Q22 — AWS DVA-C02 Ch.1
Question 22 of 100 | ← Chapter 1
A developer has an application that asynchronously invokes an AWS Lambda function. The developer wants to store messages that cause Lambda function invocation failures so the application can retry them later. What should the developer do to achieve this with minimal operational overhead?
- A. Configure an Amazon CloudWatch Logs log group to filter and store messages in an Amazon S3 bucket. Import messages in Lambda and re-invoke the Lambda function.
- B. Configure Amazon EventBridge to send messages to Amazon Simple Notification Service (Amazon SNS) to restart the Lambda function.

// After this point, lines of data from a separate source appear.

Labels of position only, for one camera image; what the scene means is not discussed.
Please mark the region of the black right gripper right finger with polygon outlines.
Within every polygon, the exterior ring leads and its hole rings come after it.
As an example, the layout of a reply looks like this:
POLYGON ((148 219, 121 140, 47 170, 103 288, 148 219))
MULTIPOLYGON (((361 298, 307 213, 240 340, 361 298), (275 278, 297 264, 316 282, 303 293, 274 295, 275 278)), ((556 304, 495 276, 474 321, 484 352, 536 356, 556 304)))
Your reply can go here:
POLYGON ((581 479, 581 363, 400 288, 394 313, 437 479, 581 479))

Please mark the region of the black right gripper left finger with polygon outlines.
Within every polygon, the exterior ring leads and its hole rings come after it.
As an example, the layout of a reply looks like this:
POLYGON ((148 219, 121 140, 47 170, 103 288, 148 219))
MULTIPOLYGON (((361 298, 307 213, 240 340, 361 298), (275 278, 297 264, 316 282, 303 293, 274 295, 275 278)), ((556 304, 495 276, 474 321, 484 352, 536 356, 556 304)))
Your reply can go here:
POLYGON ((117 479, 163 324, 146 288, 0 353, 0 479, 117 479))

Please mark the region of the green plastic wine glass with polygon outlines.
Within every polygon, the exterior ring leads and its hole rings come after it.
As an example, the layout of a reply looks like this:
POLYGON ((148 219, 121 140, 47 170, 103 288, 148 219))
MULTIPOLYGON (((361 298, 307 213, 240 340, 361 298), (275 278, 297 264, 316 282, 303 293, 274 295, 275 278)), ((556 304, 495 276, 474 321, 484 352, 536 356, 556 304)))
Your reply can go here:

- C. Implement a dead-letter queue (DLQ). Configure the DLQ as the event source for the Lambda function. ✓
- D. Send Amazon EventBridge events to an Amazon Simple Queue Service (Amazon SQS) queue. Configure the Lambda function to poll messages from the SQS queue and re-invoke itself.

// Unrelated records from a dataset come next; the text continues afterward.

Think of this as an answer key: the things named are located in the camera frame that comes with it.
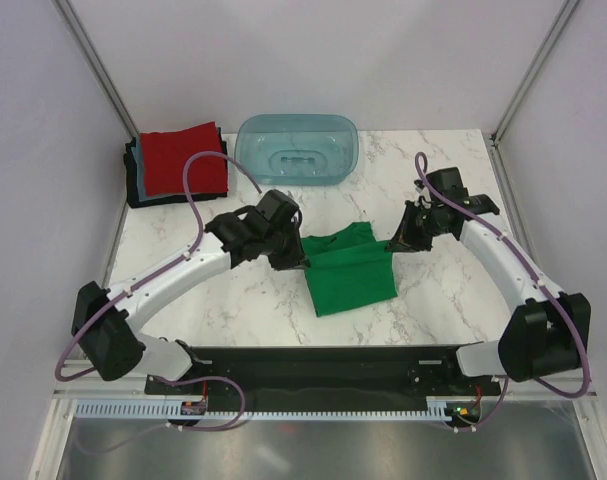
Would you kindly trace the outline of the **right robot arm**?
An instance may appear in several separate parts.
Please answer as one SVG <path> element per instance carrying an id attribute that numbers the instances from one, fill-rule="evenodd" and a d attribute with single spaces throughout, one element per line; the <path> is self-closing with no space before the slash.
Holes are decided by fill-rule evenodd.
<path id="1" fill-rule="evenodd" d="M 416 183 L 429 199 L 406 202 L 387 251 L 428 252 L 434 238 L 451 235 L 481 263 L 510 312 L 499 339 L 457 348 L 457 359 L 441 368 L 443 386 L 460 394 L 479 376 L 524 382 L 581 368 L 591 317 L 587 298 L 566 293 L 534 264 L 499 207 L 486 194 L 470 194 L 458 168 L 421 172 Z"/>

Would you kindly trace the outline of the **green t shirt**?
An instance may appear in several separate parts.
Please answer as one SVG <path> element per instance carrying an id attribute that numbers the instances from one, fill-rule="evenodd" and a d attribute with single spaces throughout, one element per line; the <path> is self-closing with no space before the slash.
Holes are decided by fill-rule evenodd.
<path id="1" fill-rule="evenodd" d="M 310 267 L 305 278 L 318 317 L 343 313 L 397 296 L 392 254 L 369 222 L 353 222 L 327 236 L 302 240 Z"/>

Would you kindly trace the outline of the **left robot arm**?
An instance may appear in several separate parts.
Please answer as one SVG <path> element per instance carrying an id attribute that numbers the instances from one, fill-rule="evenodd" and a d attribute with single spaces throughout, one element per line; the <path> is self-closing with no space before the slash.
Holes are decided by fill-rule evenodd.
<path id="1" fill-rule="evenodd" d="M 90 282 L 77 294 L 71 333 L 93 371 L 114 381 L 138 371 L 163 377 L 181 393 L 202 382 L 187 346 L 143 333 L 166 306 L 206 280 L 260 256 L 276 271 L 305 269 L 298 204 L 279 190 L 201 224 L 194 243 L 127 281 Z"/>

Correct Answer: C. Implement a dead-letter queue (DLQ). Configure the DLQ as the event source for the Lambda function.
Explanation
Option C is correct: configuring a dead-letter queue (DLQ) for a Lambda function automatically captures failed asynchronous invocation events with zero custom code or polling logic. When enabled, Lambda retries failed invocations up to the configured maximum attempts, then delivers the failed event to the DLQ (e.g., an SQS queue or SNS topic). This requires only configuration—no custom logging, polling, or orchestration—and enables reliable, low-overhead retries. Options A, B, and D introduce unnecessary complexity, latency, or operational burden.